As with the YM3438, it was used by Sega in various arcade game systems, including the Mega-Play and Sega System 32.

Features
The YM2612 has the following features:
Six concurrent FM synthesis channels (voices)
Four operators per channel
Two interval timers
A sine-wave low frequency oscillator
Integrated stereo output digital-to-analog converter (most other contemporary Yamaha FM chips require a separate external D/A converter chip)
Per-channel programmable stereo sound (left, right, or both left and right resulting in centre)
For channel three, operator frequencies can be set independently, making dissonant harmonics possible. (Normally, they would have a simple relation like e.g. 2× or 3× relative to a common base frequency)

Technical details 
The YM2612's FM synthesis block is an extended version of the FM block featured in the YM2203, adding three FM channels and integrating a stereo output DAC. The YM2612 removes the SSG component (although retaining its envelope generators) and I/O ports found in the YM2203, YM2608 and YM2610. It was also available in CMOS form as the YM3438, a.k.a. OPN2C.

Whereas the high-end OPN chips such as the YM2608 have dedicated ADPCM channels for playing sampled audio, the YM2612 does not. However, its sixth channel can act as a basic PCM channel by means of the 'DAC Enable' register, disabling FM output for that channel but allowing it to play 8-bit pulse-code modulation sound samples. Unlike the other OPNs with ADPCM, the YM2612 does not provide any timing or buffering of samples, so all frequency control and buffering must be done in software by the host processor.

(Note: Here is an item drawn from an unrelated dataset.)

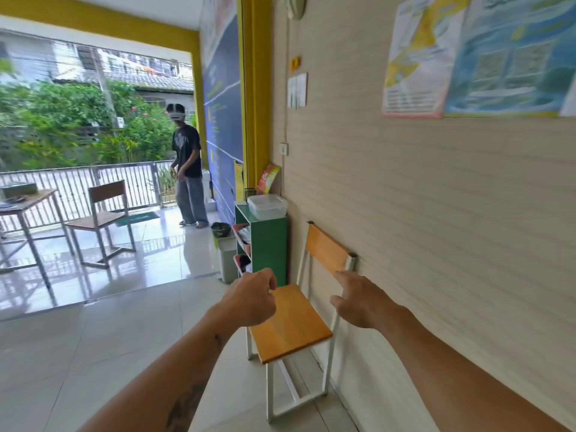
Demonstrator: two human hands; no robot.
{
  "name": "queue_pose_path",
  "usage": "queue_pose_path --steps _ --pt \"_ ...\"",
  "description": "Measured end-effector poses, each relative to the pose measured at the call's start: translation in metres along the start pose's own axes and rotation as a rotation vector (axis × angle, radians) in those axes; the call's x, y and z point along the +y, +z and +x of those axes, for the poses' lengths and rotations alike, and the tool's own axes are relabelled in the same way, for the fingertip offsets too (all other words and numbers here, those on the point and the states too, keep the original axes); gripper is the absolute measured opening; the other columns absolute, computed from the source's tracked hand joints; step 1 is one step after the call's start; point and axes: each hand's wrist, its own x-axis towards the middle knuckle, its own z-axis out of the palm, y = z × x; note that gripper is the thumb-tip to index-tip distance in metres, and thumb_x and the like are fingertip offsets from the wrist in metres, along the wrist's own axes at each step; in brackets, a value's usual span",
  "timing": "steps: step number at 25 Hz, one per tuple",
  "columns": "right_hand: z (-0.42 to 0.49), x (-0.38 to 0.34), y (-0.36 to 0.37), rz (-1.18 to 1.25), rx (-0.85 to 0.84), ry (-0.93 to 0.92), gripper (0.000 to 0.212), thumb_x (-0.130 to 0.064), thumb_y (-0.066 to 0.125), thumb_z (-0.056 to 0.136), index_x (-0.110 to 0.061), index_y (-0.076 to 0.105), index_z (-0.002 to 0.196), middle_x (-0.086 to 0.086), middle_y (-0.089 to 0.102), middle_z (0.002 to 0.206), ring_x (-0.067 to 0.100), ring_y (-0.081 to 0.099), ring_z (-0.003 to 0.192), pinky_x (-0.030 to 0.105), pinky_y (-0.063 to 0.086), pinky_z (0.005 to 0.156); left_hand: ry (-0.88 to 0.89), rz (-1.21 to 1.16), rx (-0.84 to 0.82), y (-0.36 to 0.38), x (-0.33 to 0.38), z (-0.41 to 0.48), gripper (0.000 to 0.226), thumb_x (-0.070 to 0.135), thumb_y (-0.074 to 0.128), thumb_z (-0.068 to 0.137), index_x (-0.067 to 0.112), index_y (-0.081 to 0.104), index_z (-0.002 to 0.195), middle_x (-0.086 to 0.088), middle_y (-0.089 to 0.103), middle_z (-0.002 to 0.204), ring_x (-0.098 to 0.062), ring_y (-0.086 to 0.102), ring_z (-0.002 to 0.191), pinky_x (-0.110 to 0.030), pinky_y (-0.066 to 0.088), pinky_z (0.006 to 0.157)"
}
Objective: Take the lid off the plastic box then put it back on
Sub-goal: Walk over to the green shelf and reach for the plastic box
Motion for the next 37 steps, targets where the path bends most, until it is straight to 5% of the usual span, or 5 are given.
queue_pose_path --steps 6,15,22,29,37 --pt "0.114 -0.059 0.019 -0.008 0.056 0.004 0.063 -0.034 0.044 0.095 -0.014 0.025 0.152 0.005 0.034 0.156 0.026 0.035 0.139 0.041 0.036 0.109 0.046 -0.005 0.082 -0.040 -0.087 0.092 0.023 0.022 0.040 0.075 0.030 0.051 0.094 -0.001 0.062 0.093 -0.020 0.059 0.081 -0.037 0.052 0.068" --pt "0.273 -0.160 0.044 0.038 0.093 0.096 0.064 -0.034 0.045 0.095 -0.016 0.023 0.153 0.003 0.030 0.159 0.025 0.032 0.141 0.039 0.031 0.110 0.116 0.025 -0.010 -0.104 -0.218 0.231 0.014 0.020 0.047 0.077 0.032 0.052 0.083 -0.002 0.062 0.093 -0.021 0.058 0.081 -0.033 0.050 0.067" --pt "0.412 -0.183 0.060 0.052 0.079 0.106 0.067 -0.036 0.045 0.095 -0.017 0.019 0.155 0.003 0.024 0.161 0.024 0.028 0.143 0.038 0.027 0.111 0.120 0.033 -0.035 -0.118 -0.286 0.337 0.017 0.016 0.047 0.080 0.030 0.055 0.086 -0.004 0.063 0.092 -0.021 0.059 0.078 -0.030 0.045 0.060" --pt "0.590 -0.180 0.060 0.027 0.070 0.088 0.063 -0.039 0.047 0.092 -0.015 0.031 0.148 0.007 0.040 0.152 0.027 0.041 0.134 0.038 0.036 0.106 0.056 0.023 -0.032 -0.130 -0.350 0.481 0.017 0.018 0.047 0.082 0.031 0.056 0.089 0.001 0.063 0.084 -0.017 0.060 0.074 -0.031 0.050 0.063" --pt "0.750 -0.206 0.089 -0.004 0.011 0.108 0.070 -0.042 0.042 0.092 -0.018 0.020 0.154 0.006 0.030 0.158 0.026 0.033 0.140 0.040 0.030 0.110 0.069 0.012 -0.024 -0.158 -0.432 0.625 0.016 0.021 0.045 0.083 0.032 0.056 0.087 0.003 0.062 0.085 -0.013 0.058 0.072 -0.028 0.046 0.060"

Output DAC peculiarities  

Unlike most Yamaha FM chips which require an external floating-point DAC, the YM2612 features a built-in 9-bit DAC, which uses time-division multiplexing to play one sample of each channel in sequence, similar to the YM2413. Due to an error with the amplitude voltage in the original chip design, a peculiar form of crossover distortion is introduced in the output. Additionally, because of the reduced dynamic range of the built-in DAC, additional distortion may be generated when playing sounds with a very high volume.

Variants

Yamaha YM3438 
The YM3438, a.k.a. OPN2C, is a modified CMOS version of the YM2612. This version has an improved built-in DAC that reduced the peculiar crossover distortions caused by the amplitude voltage errors present in the YM2612. It is not a direct, drop-in replacement for the YM2612 however, as the sound outputs have higher impedance.

Yamaha YMF276 
The YMF276, a.k.a. OPN2L, is a low-power version of the YM3438, used in the Fujitsu FM Towns II. It came in a smaller 24-pin SOP package. Unlike the YM2612 and YM3438, the YMF276 requires an external DAC chip. For this reason, the YM3433 was designed specifically for this version.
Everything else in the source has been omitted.